Pancreatic cancer is an ugly, unfair disease. Dee did not have the risk factors often associated with this. Liquor never touched her lips, she maintained a healthy weight, she was a non-smoker and she lived a healthy lifestyle. Research spending for pancreatic cancer is meager compared to the money spent to fight other devastating cancers; not surprisingly, the survival rate is also very low. Those are tied together, that is not a coincidence. Screening for pancreatic cancer is essentially non-existent. By the time symptoms are apparent, you’ve had it for a long time.

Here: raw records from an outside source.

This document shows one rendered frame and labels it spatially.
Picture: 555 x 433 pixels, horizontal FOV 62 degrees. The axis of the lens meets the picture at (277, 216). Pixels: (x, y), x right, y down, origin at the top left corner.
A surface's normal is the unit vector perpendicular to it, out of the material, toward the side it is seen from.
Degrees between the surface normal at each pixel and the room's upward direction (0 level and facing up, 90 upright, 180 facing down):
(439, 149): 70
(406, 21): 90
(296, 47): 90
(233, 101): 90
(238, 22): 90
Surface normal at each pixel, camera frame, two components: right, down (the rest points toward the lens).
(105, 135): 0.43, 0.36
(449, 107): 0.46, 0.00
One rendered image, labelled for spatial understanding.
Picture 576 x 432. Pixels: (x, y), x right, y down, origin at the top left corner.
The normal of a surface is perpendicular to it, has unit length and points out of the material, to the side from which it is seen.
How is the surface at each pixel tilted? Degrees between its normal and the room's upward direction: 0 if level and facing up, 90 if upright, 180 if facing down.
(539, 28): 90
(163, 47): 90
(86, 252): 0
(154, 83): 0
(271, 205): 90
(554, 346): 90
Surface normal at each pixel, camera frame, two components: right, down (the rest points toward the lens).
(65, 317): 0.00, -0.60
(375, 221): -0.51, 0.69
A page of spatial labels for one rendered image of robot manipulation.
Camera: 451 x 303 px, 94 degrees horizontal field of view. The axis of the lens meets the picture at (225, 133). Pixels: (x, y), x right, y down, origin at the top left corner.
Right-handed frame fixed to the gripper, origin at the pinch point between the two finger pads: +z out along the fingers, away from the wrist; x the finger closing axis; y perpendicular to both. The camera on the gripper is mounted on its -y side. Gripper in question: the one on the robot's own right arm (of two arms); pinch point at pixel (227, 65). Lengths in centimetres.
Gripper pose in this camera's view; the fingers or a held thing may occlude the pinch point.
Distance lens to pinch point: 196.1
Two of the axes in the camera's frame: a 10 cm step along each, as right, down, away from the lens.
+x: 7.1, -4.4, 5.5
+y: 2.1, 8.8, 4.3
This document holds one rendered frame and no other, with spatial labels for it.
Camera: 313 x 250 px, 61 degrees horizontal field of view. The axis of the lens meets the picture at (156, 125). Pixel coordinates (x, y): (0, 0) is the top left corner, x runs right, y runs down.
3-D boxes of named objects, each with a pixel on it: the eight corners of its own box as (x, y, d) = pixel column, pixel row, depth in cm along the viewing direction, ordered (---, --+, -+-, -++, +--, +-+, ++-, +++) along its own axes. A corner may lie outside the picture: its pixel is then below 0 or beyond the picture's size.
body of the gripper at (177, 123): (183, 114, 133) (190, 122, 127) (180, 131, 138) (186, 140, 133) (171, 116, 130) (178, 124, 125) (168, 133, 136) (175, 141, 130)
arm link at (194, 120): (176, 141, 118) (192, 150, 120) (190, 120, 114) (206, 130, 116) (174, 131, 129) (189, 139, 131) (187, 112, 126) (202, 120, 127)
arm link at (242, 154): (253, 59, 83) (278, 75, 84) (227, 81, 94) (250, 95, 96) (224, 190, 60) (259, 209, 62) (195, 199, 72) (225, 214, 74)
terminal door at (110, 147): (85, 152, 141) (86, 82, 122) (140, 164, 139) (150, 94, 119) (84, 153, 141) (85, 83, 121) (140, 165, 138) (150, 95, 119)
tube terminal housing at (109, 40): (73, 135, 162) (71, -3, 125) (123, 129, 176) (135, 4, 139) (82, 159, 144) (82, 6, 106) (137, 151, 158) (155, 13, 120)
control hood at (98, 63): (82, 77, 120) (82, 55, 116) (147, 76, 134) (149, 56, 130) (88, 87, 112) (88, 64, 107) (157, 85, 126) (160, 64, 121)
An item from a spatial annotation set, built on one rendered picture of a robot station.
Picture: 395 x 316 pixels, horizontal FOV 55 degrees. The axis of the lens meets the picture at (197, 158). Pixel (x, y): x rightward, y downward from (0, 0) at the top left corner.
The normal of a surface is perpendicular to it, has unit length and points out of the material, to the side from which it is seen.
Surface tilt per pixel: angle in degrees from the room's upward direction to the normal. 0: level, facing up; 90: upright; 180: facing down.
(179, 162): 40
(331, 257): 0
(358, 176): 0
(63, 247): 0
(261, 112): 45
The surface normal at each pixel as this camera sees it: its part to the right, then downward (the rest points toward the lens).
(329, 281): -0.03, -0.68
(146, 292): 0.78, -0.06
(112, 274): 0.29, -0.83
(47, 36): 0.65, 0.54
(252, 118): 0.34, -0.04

Movie actor Patrick Swayze has been in the news regularly because he is being treated for pancreatic cancer; before that, it was Lucianno Pavarotti in the news. “Stars” mean nothing to me, but Dee did. Maybe the “stars” who battle pancreatic cancer can create more public awareness that will result in more research dollars being donated towards overcoming this excruciating cancer. Breast cancer and lung cancer are examples of cancers with much better outcomes now that our society focused on research for cures; a person who gets one of those cancers usually at least has hope for the future. With pancreatic cancer, an actual 5 year survivor is extremely rare. It’s time to pour some money and media attention into pancreatic cancer research so that in the future good people like Dee have a fair chance to fight it. That’s where our family health dollar donations will go in the future.
If you would like to contact Dee’s family to express condolences, please call the lodge front desk and we will help you reach them. I think they might appreciate hearing your memories of the very wonderful person who was Dee.